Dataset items
==*==
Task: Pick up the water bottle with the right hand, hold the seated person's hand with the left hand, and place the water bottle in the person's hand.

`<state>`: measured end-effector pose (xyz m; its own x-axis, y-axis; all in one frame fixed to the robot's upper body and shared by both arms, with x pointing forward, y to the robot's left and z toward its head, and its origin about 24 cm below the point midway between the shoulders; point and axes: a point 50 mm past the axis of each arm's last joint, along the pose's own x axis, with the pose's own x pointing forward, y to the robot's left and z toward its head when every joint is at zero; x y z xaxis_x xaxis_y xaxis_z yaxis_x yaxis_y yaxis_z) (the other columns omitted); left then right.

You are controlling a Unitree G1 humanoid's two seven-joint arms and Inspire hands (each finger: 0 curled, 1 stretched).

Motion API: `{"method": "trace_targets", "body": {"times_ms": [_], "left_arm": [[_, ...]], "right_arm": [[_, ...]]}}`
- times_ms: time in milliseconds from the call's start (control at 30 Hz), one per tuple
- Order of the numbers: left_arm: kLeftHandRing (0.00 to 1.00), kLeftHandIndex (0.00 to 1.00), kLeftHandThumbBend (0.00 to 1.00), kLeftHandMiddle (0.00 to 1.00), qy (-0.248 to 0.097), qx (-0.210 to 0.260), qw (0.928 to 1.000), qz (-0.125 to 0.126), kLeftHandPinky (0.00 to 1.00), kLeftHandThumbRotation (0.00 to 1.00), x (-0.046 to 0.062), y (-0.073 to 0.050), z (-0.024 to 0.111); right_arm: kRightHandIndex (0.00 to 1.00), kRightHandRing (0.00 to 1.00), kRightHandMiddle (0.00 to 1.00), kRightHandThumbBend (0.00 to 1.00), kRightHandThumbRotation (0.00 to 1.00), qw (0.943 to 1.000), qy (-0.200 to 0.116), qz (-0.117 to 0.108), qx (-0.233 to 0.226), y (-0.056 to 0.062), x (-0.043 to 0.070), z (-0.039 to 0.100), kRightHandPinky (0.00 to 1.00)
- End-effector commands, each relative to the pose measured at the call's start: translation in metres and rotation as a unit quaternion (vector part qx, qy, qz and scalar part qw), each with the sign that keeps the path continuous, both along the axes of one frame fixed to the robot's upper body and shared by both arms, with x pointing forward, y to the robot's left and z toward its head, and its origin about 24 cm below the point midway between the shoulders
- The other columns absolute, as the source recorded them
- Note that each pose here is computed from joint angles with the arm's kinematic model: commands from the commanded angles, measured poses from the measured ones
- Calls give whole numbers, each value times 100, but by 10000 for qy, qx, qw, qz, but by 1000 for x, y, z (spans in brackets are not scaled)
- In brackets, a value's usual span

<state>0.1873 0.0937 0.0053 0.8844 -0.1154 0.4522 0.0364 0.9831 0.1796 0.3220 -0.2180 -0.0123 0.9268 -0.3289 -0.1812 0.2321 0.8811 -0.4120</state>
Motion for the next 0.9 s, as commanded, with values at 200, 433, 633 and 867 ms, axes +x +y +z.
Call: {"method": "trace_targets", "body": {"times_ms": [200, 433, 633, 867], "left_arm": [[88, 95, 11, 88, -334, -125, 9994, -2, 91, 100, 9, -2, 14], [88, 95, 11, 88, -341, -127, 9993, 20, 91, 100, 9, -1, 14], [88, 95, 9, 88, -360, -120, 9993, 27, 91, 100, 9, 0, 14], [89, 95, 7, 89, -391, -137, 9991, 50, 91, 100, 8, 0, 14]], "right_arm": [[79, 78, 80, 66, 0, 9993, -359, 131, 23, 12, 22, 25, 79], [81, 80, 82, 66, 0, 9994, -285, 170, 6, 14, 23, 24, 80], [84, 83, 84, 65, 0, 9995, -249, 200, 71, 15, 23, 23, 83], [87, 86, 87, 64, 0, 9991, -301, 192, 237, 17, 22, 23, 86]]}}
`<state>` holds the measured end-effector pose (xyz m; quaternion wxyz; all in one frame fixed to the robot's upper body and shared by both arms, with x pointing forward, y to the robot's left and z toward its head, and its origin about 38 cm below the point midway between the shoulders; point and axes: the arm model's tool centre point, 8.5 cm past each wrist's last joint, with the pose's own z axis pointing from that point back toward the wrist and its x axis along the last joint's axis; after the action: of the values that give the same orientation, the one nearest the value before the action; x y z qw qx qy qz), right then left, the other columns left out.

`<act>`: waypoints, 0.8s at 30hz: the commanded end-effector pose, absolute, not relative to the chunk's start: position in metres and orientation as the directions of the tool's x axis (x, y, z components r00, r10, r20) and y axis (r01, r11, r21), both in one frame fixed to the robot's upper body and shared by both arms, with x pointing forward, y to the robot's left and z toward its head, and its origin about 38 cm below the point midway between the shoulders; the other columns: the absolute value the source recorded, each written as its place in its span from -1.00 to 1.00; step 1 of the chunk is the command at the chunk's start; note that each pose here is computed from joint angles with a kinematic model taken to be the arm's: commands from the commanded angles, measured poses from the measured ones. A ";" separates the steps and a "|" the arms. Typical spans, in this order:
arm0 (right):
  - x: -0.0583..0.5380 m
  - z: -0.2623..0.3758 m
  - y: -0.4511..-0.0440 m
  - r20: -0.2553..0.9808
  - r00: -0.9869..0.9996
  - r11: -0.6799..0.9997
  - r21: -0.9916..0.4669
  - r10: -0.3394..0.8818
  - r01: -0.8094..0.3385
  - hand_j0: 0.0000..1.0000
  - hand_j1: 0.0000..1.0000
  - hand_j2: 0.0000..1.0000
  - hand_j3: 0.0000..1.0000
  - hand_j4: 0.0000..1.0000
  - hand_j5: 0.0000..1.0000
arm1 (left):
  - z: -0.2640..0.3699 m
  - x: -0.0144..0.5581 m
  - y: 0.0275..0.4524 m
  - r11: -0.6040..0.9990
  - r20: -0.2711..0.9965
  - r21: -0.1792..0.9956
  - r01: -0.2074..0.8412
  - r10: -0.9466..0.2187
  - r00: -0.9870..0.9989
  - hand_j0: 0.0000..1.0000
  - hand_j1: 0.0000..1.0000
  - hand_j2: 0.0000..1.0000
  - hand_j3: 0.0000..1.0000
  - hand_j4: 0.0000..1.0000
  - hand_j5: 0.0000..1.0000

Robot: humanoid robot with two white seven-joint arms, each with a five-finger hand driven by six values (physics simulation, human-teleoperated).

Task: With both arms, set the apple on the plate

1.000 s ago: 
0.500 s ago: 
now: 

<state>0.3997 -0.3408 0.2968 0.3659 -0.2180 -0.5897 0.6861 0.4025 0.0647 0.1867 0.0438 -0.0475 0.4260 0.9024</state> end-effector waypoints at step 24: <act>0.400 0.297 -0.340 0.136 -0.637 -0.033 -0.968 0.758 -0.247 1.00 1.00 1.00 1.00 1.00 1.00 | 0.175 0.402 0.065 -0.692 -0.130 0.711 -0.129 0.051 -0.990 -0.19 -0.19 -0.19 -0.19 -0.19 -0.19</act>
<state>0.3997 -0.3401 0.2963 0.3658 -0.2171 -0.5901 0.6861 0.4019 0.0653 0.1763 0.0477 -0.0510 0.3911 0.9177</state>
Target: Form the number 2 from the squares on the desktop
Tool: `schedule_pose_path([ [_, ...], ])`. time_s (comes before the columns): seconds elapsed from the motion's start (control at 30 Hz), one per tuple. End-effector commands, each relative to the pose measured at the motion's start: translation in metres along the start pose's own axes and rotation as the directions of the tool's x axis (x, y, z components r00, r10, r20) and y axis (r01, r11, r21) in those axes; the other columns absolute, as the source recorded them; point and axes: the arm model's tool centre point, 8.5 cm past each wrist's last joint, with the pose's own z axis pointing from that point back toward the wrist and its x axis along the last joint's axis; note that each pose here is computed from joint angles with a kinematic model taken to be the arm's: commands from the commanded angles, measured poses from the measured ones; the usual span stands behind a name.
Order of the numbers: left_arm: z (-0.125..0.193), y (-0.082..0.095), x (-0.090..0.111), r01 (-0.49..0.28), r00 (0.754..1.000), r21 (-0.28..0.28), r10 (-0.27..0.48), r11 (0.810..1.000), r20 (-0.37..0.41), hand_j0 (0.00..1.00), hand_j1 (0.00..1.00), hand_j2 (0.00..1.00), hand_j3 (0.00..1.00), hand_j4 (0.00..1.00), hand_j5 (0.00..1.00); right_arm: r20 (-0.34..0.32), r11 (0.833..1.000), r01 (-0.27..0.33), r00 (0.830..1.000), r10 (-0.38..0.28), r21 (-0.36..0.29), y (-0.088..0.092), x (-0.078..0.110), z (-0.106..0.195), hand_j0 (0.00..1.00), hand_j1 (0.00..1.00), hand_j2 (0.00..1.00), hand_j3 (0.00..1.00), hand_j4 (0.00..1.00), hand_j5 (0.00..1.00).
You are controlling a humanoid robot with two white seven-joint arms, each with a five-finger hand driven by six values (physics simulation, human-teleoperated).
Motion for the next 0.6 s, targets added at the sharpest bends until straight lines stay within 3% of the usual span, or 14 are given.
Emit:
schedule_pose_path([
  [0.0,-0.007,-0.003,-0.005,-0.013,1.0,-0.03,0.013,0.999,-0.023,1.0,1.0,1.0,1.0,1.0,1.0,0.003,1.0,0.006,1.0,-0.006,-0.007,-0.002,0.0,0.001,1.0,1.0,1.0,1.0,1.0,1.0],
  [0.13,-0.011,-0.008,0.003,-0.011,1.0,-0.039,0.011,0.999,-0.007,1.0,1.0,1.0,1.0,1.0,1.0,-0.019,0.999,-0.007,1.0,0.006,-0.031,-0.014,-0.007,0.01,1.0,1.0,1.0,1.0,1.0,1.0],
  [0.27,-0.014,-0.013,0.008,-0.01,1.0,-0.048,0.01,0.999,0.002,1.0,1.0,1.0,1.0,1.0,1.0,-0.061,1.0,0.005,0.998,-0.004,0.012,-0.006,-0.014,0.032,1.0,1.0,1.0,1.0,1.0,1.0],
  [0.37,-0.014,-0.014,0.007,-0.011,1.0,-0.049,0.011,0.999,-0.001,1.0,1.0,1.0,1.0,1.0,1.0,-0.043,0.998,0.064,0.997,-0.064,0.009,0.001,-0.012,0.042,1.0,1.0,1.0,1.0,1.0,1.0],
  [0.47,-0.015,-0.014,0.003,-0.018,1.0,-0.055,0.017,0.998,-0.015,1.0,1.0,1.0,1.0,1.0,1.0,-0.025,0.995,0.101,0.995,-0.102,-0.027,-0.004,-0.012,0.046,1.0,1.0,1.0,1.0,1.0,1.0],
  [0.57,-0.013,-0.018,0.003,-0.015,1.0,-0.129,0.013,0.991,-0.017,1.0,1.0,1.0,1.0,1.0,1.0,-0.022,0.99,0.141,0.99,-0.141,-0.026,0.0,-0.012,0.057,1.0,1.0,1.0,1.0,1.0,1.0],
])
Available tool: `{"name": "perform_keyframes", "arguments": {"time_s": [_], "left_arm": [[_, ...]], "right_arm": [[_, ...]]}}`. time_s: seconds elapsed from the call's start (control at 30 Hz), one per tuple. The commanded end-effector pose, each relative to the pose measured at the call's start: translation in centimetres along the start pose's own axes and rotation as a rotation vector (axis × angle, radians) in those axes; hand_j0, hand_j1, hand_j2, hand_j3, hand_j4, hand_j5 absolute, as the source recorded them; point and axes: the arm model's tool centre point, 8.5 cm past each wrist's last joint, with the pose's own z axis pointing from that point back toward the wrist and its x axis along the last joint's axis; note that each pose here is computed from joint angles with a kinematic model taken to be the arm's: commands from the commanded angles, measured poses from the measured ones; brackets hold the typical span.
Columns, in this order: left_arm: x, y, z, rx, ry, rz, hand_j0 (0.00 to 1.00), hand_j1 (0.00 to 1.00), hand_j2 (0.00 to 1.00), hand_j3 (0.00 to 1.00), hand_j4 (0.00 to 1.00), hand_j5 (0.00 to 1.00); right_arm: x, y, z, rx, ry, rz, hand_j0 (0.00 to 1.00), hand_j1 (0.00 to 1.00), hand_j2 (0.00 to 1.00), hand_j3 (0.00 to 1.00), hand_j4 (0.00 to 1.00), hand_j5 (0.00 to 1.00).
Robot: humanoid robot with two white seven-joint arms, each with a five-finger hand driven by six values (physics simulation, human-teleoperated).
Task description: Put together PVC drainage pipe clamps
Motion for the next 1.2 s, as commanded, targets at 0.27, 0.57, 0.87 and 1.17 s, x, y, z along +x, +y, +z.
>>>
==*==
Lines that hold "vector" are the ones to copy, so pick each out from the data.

- End-effector commands, each relative to the pose measured at the call's start: translation in metres and rotation as a unit quaternion (vector part qx, qy, qz and scalar part qw), each with the sign that keeps the path continuous, both along the axes of one frame fixed to the robot's upper body and shared by both arms, with x pointing forward, y to the robot's left and z toward its head, and its origin about 24 cm below the point midway between the shoulders
Available tool: `{"name": "perform_keyframes", "arguments": {"time_s": [_], "left_arm": [[_, ...]], "right_arm": [[_, ...]]}}`. time_s: seconds elapsed from the call's start (control at 30 Hz), one per tuple. The commanded end-effector pose, each relative to the pose measured at the call's start: translation in centimetres along the start pose's own axes and rotation as a rotation vector (axis × angle, radians) in those axes; hand_j0, hand_j1, hand_j2, hand_j3, hand_j4, hand_j5 absolute, as the source recorded them; point and axes: the arm model's tool centre point, 8.5 cm past each wrist's last joint, with the pose's own z axis pointing from that point back toward the wrist and its x axis along the last joint's axis; note that each pose here is computed from joint angles with a kinematic model taken to be the arm's: commands from the commanded angles, measured poses from the measured ones; brackets hold the typical span.

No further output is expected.